Fondamentale il supporto psicologico
Non posso dire che sia facile e all’inizio mi sono rifiutata di ricevere supporto psicologico e farmacologico. Poi ho capito quanto fosse importante l’accettazione e l’integrazione della malattia e ancora oggi sono in terapia: vivo momenti difficili, non mancano i pensieri estremi, ma trovo sempre il modo per reagire. Questa malattia mi ha un po’ alla volta portato a rinunciare alle mie passioni, in particolare il ballo e altre attività che alimenterebbero il cattivo odore. Attualmente non lavoro, anzi la mia ultima esperienza si è conclusa male proprio a causa della mia malattia, ma spero di trovare presto un’occupazione, considerando che dai controlli medici, ai farmaci, ai prodotti per l’igiene personale, al cibo specifico, le spese sono molteplici e insostenibili. Purtroppo a oggi lo Stato non garantisce sussidi di alcun tipo, né riconosce la Tmau come una malattia invalidante.

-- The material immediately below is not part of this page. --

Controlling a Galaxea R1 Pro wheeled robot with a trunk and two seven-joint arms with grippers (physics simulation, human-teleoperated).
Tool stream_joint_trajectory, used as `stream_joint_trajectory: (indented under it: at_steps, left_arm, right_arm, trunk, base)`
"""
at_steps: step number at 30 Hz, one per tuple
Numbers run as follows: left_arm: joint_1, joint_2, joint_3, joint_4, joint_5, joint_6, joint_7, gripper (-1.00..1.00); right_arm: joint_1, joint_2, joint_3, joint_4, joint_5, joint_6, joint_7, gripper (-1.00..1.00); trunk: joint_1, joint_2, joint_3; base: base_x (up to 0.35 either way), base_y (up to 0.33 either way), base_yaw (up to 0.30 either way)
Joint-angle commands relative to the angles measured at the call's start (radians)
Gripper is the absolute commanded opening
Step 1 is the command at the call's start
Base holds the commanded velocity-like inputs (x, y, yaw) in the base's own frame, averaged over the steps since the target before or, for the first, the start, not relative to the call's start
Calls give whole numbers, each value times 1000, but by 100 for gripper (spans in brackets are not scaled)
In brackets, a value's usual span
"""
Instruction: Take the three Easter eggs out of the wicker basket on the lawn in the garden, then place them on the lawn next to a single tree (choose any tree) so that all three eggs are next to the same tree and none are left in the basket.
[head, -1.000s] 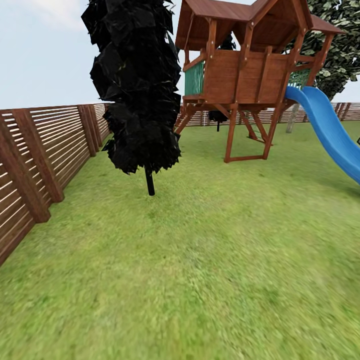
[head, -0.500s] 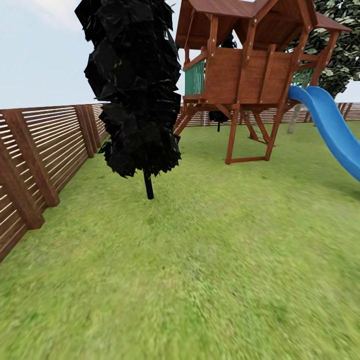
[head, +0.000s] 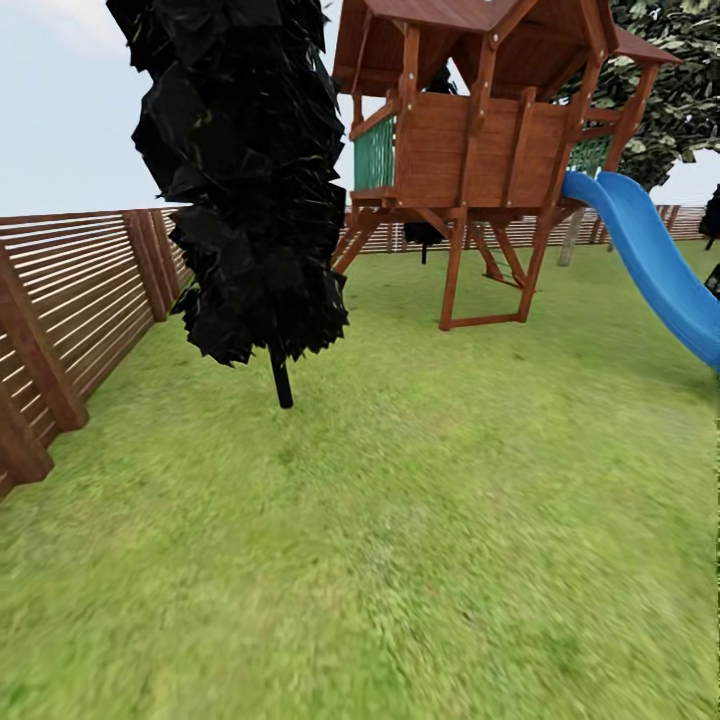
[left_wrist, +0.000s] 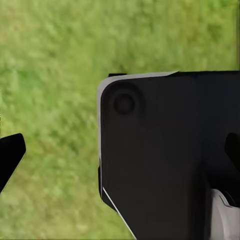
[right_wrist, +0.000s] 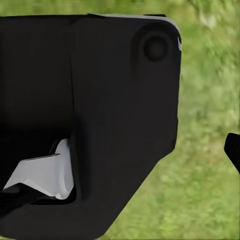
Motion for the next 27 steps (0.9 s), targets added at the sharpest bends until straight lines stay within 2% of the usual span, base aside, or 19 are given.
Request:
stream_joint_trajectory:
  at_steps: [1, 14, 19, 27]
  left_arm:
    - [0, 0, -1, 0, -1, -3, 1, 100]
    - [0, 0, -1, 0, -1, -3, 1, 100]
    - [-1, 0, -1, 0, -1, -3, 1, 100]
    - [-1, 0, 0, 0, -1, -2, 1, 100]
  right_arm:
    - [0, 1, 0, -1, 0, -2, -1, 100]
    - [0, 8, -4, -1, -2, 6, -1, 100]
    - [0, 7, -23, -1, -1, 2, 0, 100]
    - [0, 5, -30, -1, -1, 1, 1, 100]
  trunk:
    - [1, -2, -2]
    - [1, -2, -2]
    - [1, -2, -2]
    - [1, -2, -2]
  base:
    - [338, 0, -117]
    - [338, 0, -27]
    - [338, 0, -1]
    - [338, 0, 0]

Sui social ho aperto il canale «insieme per la TMAU – Trimetilaminuria»
Al momento non esiste nemmeno un’associazione di riferimento per i pazienti, ma ho intenzione di costituirla; nel frattempo è stata creata dall’Università di Messina una sezione dedicata alla Tmau, mentre «insieme per la TMAU – Trimetilaminuria» è il nome delle pagine sui social da me create e gestite direttamente da me, al fine di divulgare la conoscenza della malattia, ma anche come riferimento diretto per maggiori informazioni. Raccontare pubblicamente la mia storia è stato molto difficile e non sono mancate pesanti offese, anche se tanti sono stati i messaggi di solidarietà, vicinanza, affetto. Avendo però sofferto per anni nell’isolamento, di certo oggi prevale in me la volontà di aiutare altre persone che vivono la mia stessa condizione.